- **Problem requirements**
Repeat the listing below in full and exactly, but without its pictures.

^^^^

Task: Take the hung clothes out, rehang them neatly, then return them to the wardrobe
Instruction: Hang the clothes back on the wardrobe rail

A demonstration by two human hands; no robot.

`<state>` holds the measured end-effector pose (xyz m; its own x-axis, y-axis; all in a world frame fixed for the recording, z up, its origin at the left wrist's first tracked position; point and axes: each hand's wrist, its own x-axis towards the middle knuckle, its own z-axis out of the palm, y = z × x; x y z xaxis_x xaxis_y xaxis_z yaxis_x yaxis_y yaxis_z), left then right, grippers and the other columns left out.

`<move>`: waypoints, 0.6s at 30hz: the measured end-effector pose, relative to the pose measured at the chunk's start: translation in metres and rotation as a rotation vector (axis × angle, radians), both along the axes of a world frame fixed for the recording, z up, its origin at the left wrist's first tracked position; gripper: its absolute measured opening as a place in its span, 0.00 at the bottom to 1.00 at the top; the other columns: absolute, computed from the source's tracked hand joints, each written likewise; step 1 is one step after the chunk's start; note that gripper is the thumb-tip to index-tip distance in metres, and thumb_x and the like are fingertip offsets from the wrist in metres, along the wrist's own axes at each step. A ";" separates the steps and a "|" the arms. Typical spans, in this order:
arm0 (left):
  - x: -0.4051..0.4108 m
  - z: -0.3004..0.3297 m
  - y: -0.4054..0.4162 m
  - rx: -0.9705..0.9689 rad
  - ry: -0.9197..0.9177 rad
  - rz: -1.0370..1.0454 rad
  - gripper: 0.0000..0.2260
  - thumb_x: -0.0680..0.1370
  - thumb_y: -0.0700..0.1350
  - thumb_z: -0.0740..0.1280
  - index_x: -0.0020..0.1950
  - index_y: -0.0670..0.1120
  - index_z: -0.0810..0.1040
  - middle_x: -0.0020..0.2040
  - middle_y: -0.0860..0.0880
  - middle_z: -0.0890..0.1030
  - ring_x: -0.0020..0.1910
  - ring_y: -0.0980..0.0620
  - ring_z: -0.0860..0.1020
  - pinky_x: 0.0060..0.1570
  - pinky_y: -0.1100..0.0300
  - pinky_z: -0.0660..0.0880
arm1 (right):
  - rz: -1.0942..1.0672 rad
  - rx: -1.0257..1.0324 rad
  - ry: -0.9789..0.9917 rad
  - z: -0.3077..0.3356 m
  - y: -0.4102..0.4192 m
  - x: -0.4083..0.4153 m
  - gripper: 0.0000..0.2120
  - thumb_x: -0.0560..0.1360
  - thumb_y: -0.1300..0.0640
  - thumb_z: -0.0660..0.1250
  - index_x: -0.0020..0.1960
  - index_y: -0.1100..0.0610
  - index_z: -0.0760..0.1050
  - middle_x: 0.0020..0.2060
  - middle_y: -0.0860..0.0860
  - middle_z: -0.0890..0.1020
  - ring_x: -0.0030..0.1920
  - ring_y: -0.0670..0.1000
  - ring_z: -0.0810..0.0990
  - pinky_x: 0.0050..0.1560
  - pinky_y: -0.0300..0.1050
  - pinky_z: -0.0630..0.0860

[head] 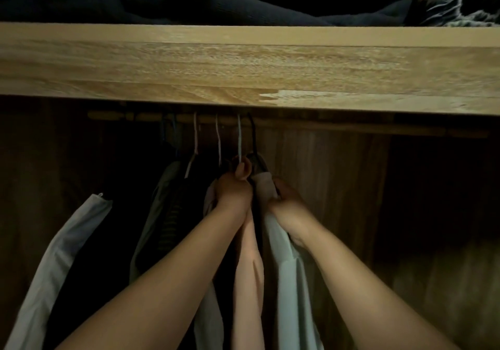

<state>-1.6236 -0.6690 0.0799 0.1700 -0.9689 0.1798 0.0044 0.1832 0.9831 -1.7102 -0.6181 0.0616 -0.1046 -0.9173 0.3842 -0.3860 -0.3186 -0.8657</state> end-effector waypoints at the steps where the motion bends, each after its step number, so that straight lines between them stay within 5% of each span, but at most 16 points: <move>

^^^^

- **Final answer**
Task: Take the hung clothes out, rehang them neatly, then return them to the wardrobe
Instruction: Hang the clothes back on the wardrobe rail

A demonstration by two human hands; no robot.

`<state>` holds the measured end-effector pose (xyz m; its own x-axis, y-axis; all in a world frame fixed for the recording, z up, its origin at the left wrist's first tracked position; point and axes: each hand's wrist, its own x-axis towards the middle knuckle, its own z-axis out of the palm, y = z × x; x y z xaxis_x xaxis_y xaxis_z yaxis_x yaxis_y yaxis_z), left then right, grippers and the other columns left out.

`<move>`: waypoints, 0.6s at 30hz: the measured end-effector pose, relative to the pose measured at the chunk's start: translation in metres and rotation as a rotation vector (axis × angle, radians), both along the axes of a world frame fixed for the recording, z up, its origin at the left wrist's first tracked position; gripper: its absolute measured opening as a place in its span, 0.00 at the bottom to 1.00 at the top; the other columns: absolute, computed from the source's tracked hand joints, each written likewise; step 1 is one step after the chunk's start; note that gripper is the thumb-tip to index-tip distance in metres, and thumb_x and the like are fingertip offsets from the wrist in metres, along the wrist's own axes at each step. A ";" separates the steps and a "|" the arms. Typical spans, in this order:
arm0 (left):
  - x: -0.4051..0.4108 m
  - z: -0.3004..0.3297 m
  - y: -0.4054..0.4162 m
  - rx: -0.9705..0.9689 rad
  - ry: -0.9197..0.9177 rad
  - rz: -1.0370..1.0454 rad
  - gripper: 0.0000..0.2260
  - thumb_x: -0.0680..0.1370
  - thumb_y: -0.0700..0.1350
  - thumb_z: -0.0740..0.1280
  - index_x: -0.0020..0.1950
  - index_y: -0.0670..0.1120
  - index_z: -0.0810..0.1040
  - middle_x: -0.0020..0.2040
  - middle_y: -0.0860..0.0880
  - middle_z: -0.0890..0.1030
  - ring_x: -0.0020..0.1910
  - ring_y: -0.0980..0.0620
  - ring_z: -0.0860..0.1020
  - pinky_x: 0.0060..0.1570
  - pinky_y: -0.1100..0.0300
  - pinky_z: -0.0660..0.0880
arm1 (right):
  - rz: -1.0942..1.0672 rad
  - rx: -1.0257..1.0324 rad
  - ry: -0.9789..0.9917 rad
  - z: -0.3077..0.3356 m
  - y: -0.4102..0.4192 m
  - x: -0.4083..0.4153 m
  - gripper: 0.0000..0.2120
  - thumb_x: -0.0560..0.1360
  - thumb_y: -0.1300..0.0640
  - thumb_z: -0.0660..0.1250
  - index_x: -0.0020..0.1960
  - index_y: -0.1100..0.0610
  - index_z: -0.0760..0.1050
  - middle_x: 0.0020..0.2060
  - middle_y: -0.0860..0.0860
  - middle_z: -0.0890..0.1020
  - ring_x: -0.0030..0.1920
  - ring_y: -0.0670..0.1000
  - ring_z: -0.0810..0.0990
  - pinky_x: 0.0050..0.1560
  - pinky_y: -0.0300..0.1050
  - pinky_z: -0.0630..0.0860

[head] 

<state>-1.6236 -0.6690 0.0799 0.1700 -0.9689 0.1798 0.0044 0.1832 0.9831 -1.7102 -0.6181 0.0616 -0.1046 -0.9173 0.3842 -0.3860 -0.3186 -0.8657</state> end-effector waypoints at the steps where the motion bends, each after its step number, so that straight lines between them stay within 5% of each span, but at most 16 points: <move>

That completes the answer, and no more is expected.